This type of work is very common in my environment.
What data needs to be shared amongst the processes if any?
Do you truly need to split the data, or can you jump to calculated start points?
Are you truly CPU intensive, or do you bottlenck on IO?
How often does it run?
How much memory does a single process take?
Does the memory requirement scale with the data, or does it hit a limit of how much it needs and then remain static?
How is the core data shared?
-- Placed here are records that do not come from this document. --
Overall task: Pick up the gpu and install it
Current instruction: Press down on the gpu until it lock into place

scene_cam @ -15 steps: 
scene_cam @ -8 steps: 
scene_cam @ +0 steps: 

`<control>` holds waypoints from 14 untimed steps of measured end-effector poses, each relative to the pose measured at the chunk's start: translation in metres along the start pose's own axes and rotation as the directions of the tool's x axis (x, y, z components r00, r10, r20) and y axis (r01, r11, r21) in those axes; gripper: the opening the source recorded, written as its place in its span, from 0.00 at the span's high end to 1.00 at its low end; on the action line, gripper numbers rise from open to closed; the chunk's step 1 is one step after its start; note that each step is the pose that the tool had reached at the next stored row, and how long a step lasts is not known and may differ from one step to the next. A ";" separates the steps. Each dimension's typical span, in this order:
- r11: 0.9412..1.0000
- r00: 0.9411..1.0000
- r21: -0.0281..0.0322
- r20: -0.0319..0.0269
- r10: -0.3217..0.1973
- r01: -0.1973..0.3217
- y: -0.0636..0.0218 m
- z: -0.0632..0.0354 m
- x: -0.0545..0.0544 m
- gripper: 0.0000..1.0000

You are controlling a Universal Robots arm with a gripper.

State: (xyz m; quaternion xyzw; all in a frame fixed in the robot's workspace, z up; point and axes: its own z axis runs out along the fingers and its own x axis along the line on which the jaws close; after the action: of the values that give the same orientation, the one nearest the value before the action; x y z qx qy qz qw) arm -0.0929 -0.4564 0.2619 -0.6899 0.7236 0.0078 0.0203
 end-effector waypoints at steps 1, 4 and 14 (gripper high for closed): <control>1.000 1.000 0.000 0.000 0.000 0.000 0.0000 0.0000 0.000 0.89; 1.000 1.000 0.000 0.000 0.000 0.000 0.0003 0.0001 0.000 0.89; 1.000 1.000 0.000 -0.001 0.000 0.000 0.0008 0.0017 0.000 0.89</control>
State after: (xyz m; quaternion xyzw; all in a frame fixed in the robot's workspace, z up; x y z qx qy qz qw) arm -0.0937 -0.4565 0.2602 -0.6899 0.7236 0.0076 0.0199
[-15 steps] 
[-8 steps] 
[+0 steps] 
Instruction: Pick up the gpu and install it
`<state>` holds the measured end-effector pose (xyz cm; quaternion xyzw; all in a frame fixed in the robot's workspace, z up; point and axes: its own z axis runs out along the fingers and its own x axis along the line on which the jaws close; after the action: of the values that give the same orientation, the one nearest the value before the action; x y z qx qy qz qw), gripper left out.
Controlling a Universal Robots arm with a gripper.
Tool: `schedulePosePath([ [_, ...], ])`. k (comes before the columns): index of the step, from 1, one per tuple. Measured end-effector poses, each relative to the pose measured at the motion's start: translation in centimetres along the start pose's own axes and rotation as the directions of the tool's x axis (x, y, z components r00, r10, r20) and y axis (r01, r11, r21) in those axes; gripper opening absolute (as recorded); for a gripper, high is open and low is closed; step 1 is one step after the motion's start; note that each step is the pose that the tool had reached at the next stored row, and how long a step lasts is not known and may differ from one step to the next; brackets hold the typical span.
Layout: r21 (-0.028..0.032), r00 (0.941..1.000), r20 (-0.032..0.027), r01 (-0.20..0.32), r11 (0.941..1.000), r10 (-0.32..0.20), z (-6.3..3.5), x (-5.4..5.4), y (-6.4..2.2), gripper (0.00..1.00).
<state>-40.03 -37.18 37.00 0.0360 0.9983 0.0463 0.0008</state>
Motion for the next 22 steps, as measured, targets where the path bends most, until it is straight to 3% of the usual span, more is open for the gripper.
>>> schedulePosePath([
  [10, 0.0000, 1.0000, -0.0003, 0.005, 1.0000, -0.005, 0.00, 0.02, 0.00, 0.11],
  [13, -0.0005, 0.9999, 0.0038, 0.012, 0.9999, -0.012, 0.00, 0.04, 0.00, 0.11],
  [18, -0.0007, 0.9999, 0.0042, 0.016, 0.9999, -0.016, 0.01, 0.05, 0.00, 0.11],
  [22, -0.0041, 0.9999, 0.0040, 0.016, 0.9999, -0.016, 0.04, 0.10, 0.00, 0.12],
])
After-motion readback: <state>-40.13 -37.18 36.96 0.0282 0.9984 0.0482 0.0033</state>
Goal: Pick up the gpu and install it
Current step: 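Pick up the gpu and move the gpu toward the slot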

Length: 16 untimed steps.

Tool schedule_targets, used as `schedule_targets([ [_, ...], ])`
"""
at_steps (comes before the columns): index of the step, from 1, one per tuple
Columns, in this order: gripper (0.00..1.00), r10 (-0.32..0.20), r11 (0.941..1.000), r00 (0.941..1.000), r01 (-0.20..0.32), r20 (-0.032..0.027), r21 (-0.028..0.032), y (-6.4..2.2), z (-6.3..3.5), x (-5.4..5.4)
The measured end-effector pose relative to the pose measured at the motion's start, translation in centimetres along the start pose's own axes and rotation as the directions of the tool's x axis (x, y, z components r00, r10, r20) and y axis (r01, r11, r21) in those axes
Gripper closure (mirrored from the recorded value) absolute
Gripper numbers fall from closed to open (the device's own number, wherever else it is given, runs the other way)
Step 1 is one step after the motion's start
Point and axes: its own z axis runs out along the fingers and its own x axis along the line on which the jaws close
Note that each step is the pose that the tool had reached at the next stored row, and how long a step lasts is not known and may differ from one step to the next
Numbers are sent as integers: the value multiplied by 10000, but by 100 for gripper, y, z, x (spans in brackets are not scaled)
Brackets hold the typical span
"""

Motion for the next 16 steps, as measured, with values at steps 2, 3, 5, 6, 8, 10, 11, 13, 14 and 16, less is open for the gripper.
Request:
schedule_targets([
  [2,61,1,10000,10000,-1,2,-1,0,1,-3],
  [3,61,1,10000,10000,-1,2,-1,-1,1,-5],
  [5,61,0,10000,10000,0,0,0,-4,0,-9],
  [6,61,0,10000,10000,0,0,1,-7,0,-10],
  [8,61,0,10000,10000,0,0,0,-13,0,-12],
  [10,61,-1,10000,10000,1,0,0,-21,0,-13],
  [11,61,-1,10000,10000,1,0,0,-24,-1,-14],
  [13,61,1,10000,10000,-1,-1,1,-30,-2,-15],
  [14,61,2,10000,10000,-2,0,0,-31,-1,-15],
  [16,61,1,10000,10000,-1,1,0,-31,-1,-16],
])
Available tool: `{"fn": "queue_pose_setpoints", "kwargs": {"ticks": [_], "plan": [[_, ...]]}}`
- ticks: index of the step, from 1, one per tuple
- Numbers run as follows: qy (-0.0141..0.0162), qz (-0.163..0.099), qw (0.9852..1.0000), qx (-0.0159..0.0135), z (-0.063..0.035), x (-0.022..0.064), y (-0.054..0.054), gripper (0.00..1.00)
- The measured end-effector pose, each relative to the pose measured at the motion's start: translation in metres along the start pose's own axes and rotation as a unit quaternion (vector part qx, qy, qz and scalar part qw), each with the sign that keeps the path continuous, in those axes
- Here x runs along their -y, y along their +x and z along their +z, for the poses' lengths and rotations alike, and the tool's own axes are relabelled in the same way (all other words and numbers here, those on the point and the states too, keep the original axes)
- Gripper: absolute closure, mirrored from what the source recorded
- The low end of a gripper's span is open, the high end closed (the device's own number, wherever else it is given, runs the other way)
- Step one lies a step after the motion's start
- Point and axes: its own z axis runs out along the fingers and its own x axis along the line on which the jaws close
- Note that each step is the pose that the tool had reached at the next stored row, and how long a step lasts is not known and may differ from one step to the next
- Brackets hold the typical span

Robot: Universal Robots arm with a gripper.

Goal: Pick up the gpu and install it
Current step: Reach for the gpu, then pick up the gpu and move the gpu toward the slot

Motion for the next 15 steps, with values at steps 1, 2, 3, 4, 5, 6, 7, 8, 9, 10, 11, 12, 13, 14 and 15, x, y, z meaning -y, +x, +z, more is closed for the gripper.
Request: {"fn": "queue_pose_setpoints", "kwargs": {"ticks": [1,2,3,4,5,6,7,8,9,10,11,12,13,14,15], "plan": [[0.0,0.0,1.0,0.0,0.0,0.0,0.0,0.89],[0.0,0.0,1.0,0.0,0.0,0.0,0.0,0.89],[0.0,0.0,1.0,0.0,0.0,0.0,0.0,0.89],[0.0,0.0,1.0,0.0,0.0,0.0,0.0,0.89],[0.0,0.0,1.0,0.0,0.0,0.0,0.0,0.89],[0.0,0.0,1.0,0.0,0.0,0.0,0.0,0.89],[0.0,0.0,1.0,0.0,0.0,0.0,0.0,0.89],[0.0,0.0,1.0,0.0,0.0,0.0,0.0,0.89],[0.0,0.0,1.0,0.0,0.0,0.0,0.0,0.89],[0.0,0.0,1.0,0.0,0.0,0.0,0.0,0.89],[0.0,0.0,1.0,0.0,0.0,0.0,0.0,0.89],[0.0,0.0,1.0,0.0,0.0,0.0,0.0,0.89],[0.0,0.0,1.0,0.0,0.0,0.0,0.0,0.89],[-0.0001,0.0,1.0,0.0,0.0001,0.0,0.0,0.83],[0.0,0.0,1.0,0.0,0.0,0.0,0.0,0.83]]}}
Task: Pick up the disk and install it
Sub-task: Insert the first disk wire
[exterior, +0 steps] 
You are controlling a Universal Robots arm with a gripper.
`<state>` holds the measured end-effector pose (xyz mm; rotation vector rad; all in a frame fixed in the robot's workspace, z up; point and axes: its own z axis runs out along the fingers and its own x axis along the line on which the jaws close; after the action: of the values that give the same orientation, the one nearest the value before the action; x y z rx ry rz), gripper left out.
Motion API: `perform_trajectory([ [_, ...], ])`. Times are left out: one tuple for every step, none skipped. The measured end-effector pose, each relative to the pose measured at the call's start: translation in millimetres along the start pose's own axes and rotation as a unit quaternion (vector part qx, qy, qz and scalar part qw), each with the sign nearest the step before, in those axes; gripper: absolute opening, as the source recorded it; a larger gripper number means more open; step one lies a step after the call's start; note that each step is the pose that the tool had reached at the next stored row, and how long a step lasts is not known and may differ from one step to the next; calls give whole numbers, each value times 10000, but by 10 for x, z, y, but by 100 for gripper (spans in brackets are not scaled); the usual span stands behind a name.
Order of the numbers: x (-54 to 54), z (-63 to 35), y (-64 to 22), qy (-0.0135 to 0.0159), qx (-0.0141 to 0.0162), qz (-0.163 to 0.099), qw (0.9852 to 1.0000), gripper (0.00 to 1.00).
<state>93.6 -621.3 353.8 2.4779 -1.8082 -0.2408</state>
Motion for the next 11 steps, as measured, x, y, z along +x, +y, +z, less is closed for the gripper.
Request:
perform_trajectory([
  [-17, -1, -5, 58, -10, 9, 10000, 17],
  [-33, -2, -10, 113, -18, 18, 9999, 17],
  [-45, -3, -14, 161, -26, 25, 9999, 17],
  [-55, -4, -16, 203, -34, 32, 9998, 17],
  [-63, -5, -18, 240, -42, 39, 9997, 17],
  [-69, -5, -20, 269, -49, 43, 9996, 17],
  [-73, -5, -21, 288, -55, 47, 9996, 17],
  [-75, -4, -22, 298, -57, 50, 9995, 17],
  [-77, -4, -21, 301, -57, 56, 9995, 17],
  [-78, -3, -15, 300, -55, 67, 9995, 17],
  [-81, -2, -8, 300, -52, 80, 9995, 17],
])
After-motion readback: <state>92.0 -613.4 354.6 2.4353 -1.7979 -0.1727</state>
Do you have a bunch of compute servers sharing an NFS back end or so you sling the data around via interprocess messages or a large shared segment?
How many processes can you kick of at once, ie: Is there an inherent limitation to the amount of data granularity or can you keep sub-dividing?
If NFS back-end, what OS / hardware?
If you move a LOT of data have you closely monitored the system cycles to see where NFS starts to be the bottleneck.
Have you considered bypassing NFS by moving the data using rsh pipes, ie:
"(rsh SERVER dd if=source_data ibs=4096k obs=8k) | dd ibs=8K obs=4096k | local_program". Note: The BS= are dependant on your network and TCP/IP stack. Test for the best mix by doing:
time (rsh SERVER dd if=source ibs=4096K obs=(1-64K) | dd of=/dev/null obs=4096k ibs=(1-64k)
If CPU intensive, are you using the latest and greatest intel or or AMD, or are you putting up with crappy old / slow / Sun gear? A few compute server swapouts can make a HUGE difference when bottlenecking on the CPUs.
If Sun, and G-bit, are you using Jumbo frames? Doubtful unless you get 3rd party Gbit cards. You can triple your throughput and drop your kernel cycles dramatically if you do.
The list goes on and on.
Need mroe info!!!